Lettuce is one of the most widely planted leafy vegetables in plant factories. The lack of trace elements in nutrient solutions has caused huge losses to the lettuce industry. Non-obvious symptoms of trace element deficiency, the inconsistent size of the characteristic areas, and the difficulty of extraction in different growth stages are three key problems affecting lettuce deficiency symptom identification. In this study, a batch of cream lettuce (lactuca sativa) was planted in the plant factory, and its nutrient elements were artificially controlled. We collected images of the lettuce at different growth stages, including all nutrient elements and three nutrient-deficient groups (potassium deficiency, calcium deficiency, and magnesium deficiency), and performed feature extraction analysis on images of different defects.
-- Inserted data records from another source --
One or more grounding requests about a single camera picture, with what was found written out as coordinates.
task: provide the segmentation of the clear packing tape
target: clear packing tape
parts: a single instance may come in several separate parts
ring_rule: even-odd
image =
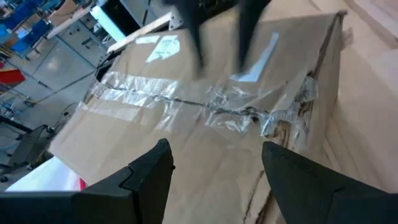
[[[251,126],[259,126],[259,135],[268,137],[275,135],[278,127],[284,123],[300,126],[308,132],[312,101],[318,97],[317,81],[310,76],[305,77],[294,101],[286,110],[271,111],[247,105],[267,98],[272,92],[258,91],[252,94],[236,87],[232,88],[231,93],[211,86],[204,93],[197,93],[203,94],[202,102],[189,101],[183,98],[180,91],[187,88],[185,84],[176,80],[108,72],[101,83],[93,85],[80,108],[141,125],[151,123],[155,129],[170,132],[189,131],[191,126],[202,122],[205,126],[226,128],[241,134],[246,133]],[[91,105],[89,102],[92,98],[119,104]]]

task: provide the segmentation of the cardboard
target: cardboard
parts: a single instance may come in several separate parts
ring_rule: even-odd
[[[78,5],[73,0],[65,0],[62,6],[51,13],[47,18],[54,26],[59,26],[69,18],[71,18],[74,12],[77,10]]]
[[[176,35],[180,50],[146,63],[161,38],[129,45],[50,151],[94,184],[167,138],[176,169],[164,223],[258,223],[270,197],[262,142],[309,157],[322,147],[337,96],[342,18],[327,14],[261,24],[249,67],[273,32],[280,39],[255,83],[229,79],[232,24],[203,28],[209,44],[202,80],[192,80],[195,56],[184,30],[147,35]],[[309,87],[318,90],[315,95]]]
[[[346,1],[389,47],[398,47],[398,6],[396,1]]]
[[[326,132],[329,154],[336,158],[337,171],[397,192],[397,95],[353,49],[341,57],[347,63],[341,64],[339,101]]]

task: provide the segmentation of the torn cardboard
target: torn cardboard
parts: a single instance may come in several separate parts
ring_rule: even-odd
[[[207,76],[199,81],[192,80],[195,55],[184,30],[158,33],[156,43],[132,43],[50,151],[93,184],[167,138],[176,170],[164,223],[256,223],[270,191],[262,142],[310,157],[322,146],[337,96],[342,18],[339,13],[261,23],[249,65],[272,33],[279,41],[254,83],[229,79],[235,59],[231,25],[204,27]],[[179,51],[148,63],[166,35],[177,36]],[[175,40],[161,52],[175,47]]]

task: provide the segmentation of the red object
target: red object
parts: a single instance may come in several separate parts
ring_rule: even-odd
[[[0,71],[0,83],[16,86],[25,81],[25,77],[18,69]]]
[[[86,182],[84,180],[82,180],[81,178],[79,180],[79,183],[80,183],[80,190],[83,190],[87,187]]]

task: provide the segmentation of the gray floor
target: gray floor
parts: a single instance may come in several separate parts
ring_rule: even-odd
[[[97,65],[100,57],[106,53],[106,49],[99,48],[93,42],[90,44],[90,49],[82,46],[81,42],[88,36],[83,32],[76,32],[74,27],[66,30],[62,37],[93,65]],[[23,94],[30,96],[32,101],[39,102],[33,108],[21,104],[19,106],[21,112],[15,115],[16,121],[30,128],[36,128],[42,124],[53,126],[68,105],[78,103],[83,99],[94,80],[94,68],[76,57],[55,39],[43,40],[37,50],[40,54],[35,52],[29,54],[30,62],[21,60],[19,57],[13,57],[10,60],[11,63],[34,78],[26,76],[26,81],[16,87]],[[40,80],[48,87],[39,85],[35,79]],[[73,111],[74,106],[72,105],[68,110]],[[0,146],[8,146],[12,141],[10,137],[15,135],[15,132],[0,125]],[[0,150],[0,162],[5,159],[4,151]],[[26,171],[22,169],[17,174],[10,175],[9,182],[0,184],[0,191],[6,189],[8,185],[24,174]]]
We used traditional algorithms (k-nearest neighbor, support vector machine, random forest) and lightweight deep-learning models (ShuffleNet, SqueezeNet, andMobileNetV2) for classification, and we compared different feature extraction methods (texture features, color features, scale-invariant feature transform features). The experiment shows that, under the optimal feature extraction method (color), the random-forest recognition results are the best, with an accuracy rate of 97.6%, a precision rate of 97.9%, a recall rate of 97.4%, and an F1 score of 97.6%. The accuracies of all three deep-learning models exceed 99.5%, among which ShuffleNet is the best, with the accuracy, precision, recall, and F1 score above 99.8%. It also uses fewer floating-point operations per second and less time. The proposed method can quickly identify the trace elements lacking in lettuce, and it can provide technical support for the visual recognition of the disease patrol robot in the plant factory.

Suggested Citation

  • Jinzhu Lu & Kaiqian Peng & Qi Wang & Cong Sun, 2023. "Lettuce Plant Trace-Element-Deficiency Symptom Identification via Machine Vision Methods," Agriculture, MDPI, vol. 13(8), pages 1-27, August.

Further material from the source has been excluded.